Except for the pictures, output the records in full and exactly.

───

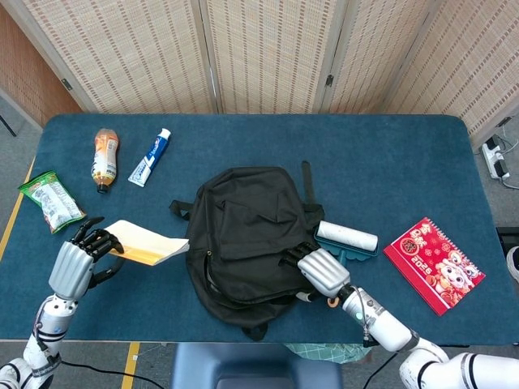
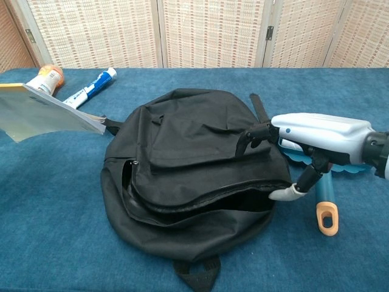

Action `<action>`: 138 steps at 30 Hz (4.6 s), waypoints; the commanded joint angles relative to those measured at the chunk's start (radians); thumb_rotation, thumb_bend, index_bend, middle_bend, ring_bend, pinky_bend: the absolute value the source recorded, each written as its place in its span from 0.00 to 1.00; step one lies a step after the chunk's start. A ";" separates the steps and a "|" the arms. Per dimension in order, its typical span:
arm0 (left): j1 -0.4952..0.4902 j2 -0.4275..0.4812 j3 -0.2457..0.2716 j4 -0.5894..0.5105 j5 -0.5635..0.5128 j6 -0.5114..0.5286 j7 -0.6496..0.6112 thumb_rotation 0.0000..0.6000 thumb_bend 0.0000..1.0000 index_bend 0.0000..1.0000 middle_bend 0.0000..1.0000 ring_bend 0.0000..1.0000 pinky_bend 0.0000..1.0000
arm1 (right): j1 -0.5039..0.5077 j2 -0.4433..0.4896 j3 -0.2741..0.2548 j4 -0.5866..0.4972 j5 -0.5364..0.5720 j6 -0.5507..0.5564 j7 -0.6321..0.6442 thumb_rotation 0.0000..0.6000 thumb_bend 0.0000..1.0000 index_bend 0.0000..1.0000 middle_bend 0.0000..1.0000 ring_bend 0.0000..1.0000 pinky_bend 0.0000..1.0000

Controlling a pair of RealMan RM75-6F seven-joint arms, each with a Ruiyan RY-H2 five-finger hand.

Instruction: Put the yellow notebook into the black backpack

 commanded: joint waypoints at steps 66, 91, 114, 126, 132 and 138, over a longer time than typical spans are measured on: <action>-0.310 -0.132 0.063 -0.029 0.409 0.085 0.141 1.00 0.52 0.76 0.74 0.62 0.62 | 0.381 -0.462 0.503 0.205 0.723 0.062 -0.010 1.00 0.86 0.75 0.40 0.36 0.14; -0.413 -0.423 0.112 0.512 0.342 -0.016 0.158 1.00 0.50 0.76 0.75 0.63 0.62 | 0.394 -0.425 0.487 0.084 0.728 0.059 0.114 1.00 0.86 0.75 0.40 0.36 0.14; -0.360 -0.380 0.099 0.405 0.113 -0.338 0.295 1.00 0.52 0.75 0.75 0.63 0.62 | 0.384 -0.385 0.445 0.017 0.727 0.090 0.141 1.00 0.86 0.75 0.40 0.36 0.14; -0.329 -0.314 0.027 0.212 -0.031 -0.467 0.384 1.00 0.54 0.73 0.75 0.63 0.63 | 0.390 -0.383 0.434 -0.003 0.724 0.096 0.145 1.00 0.86 0.74 0.40 0.36 0.14; -0.346 -0.322 -0.007 0.157 -0.073 -0.514 0.464 1.00 0.54 0.73 0.74 0.63 0.63 | 0.386 -0.382 0.429 -0.012 0.716 0.105 0.150 1.00 0.86 0.74 0.40 0.36 0.14; -0.346 -0.307 -0.018 0.078 -0.100 -0.546 0.549 1.00 0.34 0.53 0.60 0.53 0.55 | 0.381 -0.378 0.427 -0.004 0.711 0.114 0.155 1.00 0.86 0.74 0.40 0.36 0.14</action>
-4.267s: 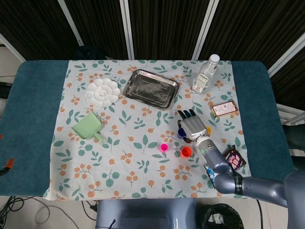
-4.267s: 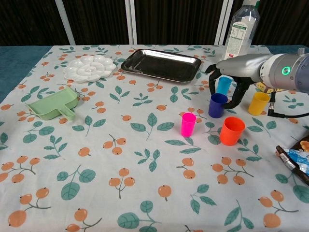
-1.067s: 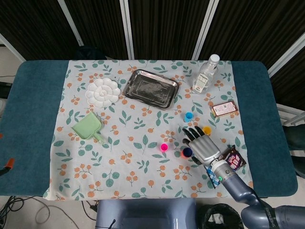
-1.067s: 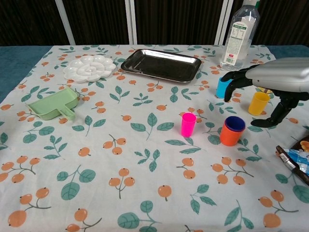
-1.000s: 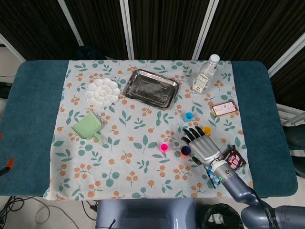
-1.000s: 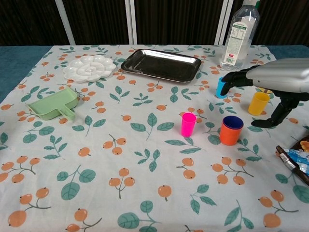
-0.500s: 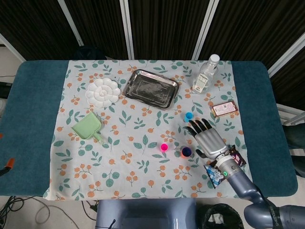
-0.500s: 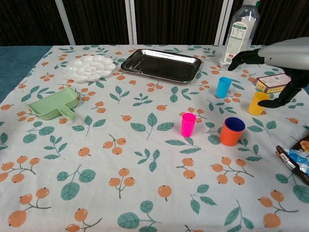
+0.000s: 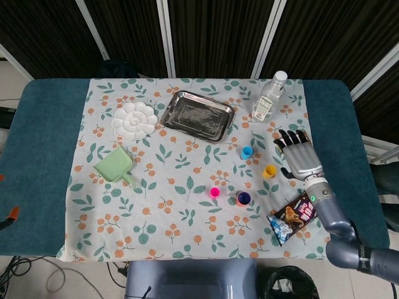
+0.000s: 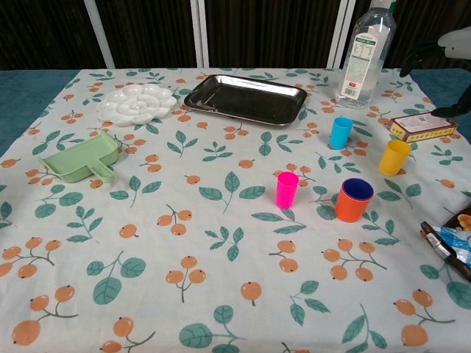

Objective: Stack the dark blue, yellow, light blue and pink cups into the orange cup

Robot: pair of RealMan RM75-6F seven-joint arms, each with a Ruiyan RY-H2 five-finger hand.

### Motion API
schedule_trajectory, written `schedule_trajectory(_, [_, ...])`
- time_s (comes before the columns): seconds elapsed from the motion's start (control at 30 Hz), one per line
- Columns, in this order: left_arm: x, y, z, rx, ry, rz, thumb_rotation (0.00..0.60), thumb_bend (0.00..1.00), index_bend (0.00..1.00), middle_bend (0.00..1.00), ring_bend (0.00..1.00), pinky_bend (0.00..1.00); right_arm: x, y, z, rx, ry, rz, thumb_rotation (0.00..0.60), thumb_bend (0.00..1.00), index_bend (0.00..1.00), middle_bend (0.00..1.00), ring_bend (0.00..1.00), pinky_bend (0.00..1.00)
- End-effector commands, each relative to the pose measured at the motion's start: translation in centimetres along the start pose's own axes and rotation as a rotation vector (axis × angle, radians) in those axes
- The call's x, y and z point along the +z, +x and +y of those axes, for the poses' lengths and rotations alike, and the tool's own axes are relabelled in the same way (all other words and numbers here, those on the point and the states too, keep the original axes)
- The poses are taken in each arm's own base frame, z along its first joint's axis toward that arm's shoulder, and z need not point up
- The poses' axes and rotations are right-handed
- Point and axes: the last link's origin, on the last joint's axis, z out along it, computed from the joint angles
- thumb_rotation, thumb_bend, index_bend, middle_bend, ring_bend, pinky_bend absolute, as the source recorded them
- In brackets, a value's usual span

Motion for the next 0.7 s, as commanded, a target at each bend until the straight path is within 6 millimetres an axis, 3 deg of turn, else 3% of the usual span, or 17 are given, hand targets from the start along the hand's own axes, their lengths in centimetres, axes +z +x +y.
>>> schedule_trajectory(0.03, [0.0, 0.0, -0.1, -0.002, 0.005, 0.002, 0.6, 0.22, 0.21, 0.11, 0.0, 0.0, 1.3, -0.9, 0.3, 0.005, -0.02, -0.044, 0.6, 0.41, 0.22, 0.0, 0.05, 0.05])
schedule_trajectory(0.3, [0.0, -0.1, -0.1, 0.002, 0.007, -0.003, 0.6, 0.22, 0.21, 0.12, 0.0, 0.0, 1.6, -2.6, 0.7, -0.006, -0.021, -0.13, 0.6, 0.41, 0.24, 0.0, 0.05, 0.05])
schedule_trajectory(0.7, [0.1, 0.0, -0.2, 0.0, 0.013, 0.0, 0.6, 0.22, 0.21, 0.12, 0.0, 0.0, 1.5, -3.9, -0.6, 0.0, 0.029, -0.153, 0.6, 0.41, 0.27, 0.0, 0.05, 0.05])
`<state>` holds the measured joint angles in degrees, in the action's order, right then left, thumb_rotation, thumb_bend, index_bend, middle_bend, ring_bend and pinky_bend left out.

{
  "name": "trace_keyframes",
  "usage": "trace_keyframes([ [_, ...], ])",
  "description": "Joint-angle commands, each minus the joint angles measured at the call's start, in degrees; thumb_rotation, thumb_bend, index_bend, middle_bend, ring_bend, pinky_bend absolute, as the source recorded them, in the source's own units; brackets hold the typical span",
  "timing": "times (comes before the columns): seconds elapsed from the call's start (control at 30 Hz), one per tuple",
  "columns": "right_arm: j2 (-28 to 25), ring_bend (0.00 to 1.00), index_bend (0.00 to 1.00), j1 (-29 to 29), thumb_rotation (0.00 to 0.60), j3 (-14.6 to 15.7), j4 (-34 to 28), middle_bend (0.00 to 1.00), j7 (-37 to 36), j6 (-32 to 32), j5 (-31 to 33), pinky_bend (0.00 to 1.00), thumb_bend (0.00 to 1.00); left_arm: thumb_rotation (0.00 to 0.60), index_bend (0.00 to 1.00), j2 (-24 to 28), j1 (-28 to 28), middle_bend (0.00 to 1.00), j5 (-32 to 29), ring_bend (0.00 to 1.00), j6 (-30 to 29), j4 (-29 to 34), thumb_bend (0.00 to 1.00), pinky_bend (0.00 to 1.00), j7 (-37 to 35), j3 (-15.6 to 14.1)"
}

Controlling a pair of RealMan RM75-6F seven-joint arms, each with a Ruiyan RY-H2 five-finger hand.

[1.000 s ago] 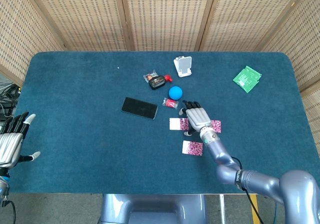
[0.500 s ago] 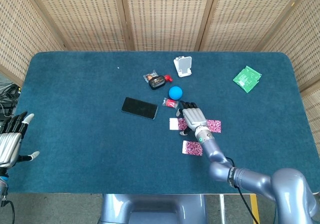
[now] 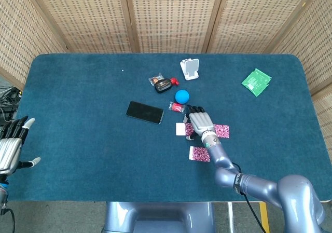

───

Answer box:
Action `<action>`: 138 steps at 30 Hz (4.6 s), waypoints; the commanded joint angles relative to those measured at the chunk's start (radians); thumb_rotation, thumb_bend, index_bend, middle_bend, ring_bend, pinky_bend: the absolute value the source recorded, each written as its place in its span from 0.00 to 1.00; step one lies a step after the chunk's start. A ";" separates the steps and a "|" the arms. Per dimension in order, its typical span:
arm0 (left): j1 -0.4952..0.4902 j2 -0.4275..0.4812 j3 -0.2457..0.2716 j4 -0.5894..0.5105 j5 -0.5635..0.5128 j6 -0.5114..0.5286 j7 -0.6496..0.6112 thumb_rotation 0.0000..0.6000 thumb_bend 0.0000..1.0000 index_bend 0.0000..1.0000 middle_bend 0.0000..1.0000 ring_bend 0.0000..1.0000 pinky_bend 0.0000..1.0000
arm1 (right): j1 -0.5039..0.5077 j2 -0.4433..0.4896 j3 -0.2741..0.2548 j4 -0.5866..0.4972 j5 -0.5364..0.5720 j6 -0.5507..0.5564 j7 -0.6321..0.6442 thumb_rotation 0.0000..0.6000 thumb_bend 0.0000..1.0000 index_bend 0.0000..1.0000 middle_bend 0.0000..1.0000 ring_bend 0.0000..1.0000 pinky_bend 0.0000..1.0000

Controlling a pair of RealMan RM75-6F seven-joint arms, each with a Ruiyan RY-H2 five-finger hand.

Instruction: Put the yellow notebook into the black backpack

 commanded: joint waypoints at steps 66, 91, 114, 126, 132 and 138, over a longer time than typical spans are measured on: <action>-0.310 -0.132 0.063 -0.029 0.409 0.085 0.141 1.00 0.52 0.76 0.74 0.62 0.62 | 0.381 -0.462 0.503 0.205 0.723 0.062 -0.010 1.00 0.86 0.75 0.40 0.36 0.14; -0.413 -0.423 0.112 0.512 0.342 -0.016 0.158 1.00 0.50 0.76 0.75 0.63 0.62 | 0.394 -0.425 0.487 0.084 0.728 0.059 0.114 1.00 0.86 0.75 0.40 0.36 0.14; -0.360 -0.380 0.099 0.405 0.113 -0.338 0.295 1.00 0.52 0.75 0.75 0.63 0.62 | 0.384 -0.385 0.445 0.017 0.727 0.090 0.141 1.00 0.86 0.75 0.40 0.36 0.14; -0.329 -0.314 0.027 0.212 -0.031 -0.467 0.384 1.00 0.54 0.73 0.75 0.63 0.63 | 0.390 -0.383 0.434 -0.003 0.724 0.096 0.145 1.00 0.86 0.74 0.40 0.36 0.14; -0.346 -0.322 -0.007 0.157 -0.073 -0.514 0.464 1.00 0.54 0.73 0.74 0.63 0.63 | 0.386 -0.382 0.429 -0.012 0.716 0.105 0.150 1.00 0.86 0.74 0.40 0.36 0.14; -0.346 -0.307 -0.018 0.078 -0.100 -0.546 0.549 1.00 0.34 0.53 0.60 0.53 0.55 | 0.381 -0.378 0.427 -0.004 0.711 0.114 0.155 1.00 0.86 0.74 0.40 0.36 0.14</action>
-4.267s: 
-4.267s: 
-1.067s: 
-1.067s: 
-1.000s: 
-1.000s: 
-0.500s: 
-0.500s: 
+0.000s: 
+0.000s: 

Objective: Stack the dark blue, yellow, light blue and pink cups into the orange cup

Robot: pair of RealMan RM75-6F seven-joint arms, each with a Ruiyan RY-H2 five-finger hand.

### Motion API
schedule_trajectory, written `schedule_trajectory(_, [_, ...])`
- time_s (comes before the columns): seconds elapsed from the motion's start (control at 30 Hz), one per line
- Columns, in this order: left_arm: x, y, z, rx, ry, rz, thumb_rotation (0.00..0.60), thumb_bend (0.00..1.00), index_bend (0.00..1.00), middle_bend (0.00..1.00), ring_bend (0.00..1.00), pinky_bend (0.00..1.00); right_arm: x, y, z, rx, ry, rz, thumb_rotation (0.00..0.60), thumb_bend (0.00..1.00), index_bend (0.00..1.00), middle_bend (0.00..1.00), ring_bend (0.00..1.00), pinky_bend (0.00..1.00)
- End-effector commands, each relative to the pose measured at the motion's start: translation in centimetres along the start pose's own axes and rotation as a rotation vector (axis × angle, radians) in those axes
- The call's x, y and z point along the +z, +x and +y of those axes, for the poses' lengths and rotations alike, and the tool's own axes are relabelled in the same way (all other words and numbers here, those on the point and the states too, keep the original axes)
- The poses are taken in each arm's own base frame, z along its first joint's axis toward that arm's shoulder, and z need not point up
- The poses' axes and rotations are right-handed
- Point and axes: the last link's origin, on the last joint's axis, z out along it, computed from the joint angles
- thumb_rotation, thumb_bend, index_bend, middle_bend, ring_bend, pinky_bend absolute, as the source recorded them
- In brackets, a value's usual span

Motion for the next 0.7 s, as commanded, a target at each bend until the straight path is within 6 millimetres an axis, 3 deg of turn, else 3% of the usual span, or 17 are given, hand targets from the start along the hand's own axes, their lengths in centimetres, axes +z +x +y.
>>> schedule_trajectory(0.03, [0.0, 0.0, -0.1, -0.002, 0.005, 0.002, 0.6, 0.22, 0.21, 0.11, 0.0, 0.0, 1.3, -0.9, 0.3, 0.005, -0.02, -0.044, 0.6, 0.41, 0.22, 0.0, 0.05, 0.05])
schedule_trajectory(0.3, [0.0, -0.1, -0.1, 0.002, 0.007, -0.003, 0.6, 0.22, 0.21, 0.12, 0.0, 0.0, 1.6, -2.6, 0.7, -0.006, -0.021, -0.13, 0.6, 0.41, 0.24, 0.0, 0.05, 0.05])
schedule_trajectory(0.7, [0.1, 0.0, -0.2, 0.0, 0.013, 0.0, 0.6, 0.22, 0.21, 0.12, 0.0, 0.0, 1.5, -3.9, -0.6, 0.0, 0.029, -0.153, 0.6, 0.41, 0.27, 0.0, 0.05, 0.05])
`<state>` holds the measured joint angles in degrees, in the action's order, right then left, thumb_rotation, thumb_bend, index_bend, middle_bend, ring_bend and pinky_bend left out.

{
  "name": "trace_keyframes",
  "usage": "trace_keyframes([ [_, ...], ])",
  "description": "Joint-angle commands, each minus the joint angles measured at the call's start, in degrees; thumb_rotation, thumb_bend, index_bend, middle_bend, ring_bend, pinky_bend absolute, as the source recorded them, in the source's own units; brackets hold the typical span",
  "timing": "times (comes before the columns): seconds elapsed from the call's start (control at 30 Hz), one per tuple",
  "columns": "right_arm: j2 (-28 to 25), ring_bend (0.00 to 1.00), index_bend (0.00 to 1.00), j1 (-29 to 29), thumb_rotation (0.00 to 0.60), j3 (-14.6 to 15.7), j4 (-34 to 28), middle_bend (0.00 to 1.00), j7 (-37 to 36), j6 (-32 to 32), j5 (-31 to 33), pinky_bend (0.00 to 1.00), thumb_bend (0.00 to 1.00); left_arm: thumb_rotation (0.00 to 0.60), index_bend (0.00 to 1.00), j2 (-24 to 28), j1 (-28 to 28), middle_bend (0.00 to 1.00), j5 (-32 to 29), ring_bend (0.00 to 1.00), j6 (-30 to 29), j4 (-29 to 34), thumb_bend (0.00 to 1.00), pinky_bend (0.00 to 1.00), j7 (-37 to 35), j3 (-15.6 to 14.1)"
}

Controlling a pair of RealMan RM75-6F seven-joint arms, each with a Ruiyan RY-H2 five-finger hand.

[1.000 s ago] 
[0.500 s ago] 
[now] 

No further response is required.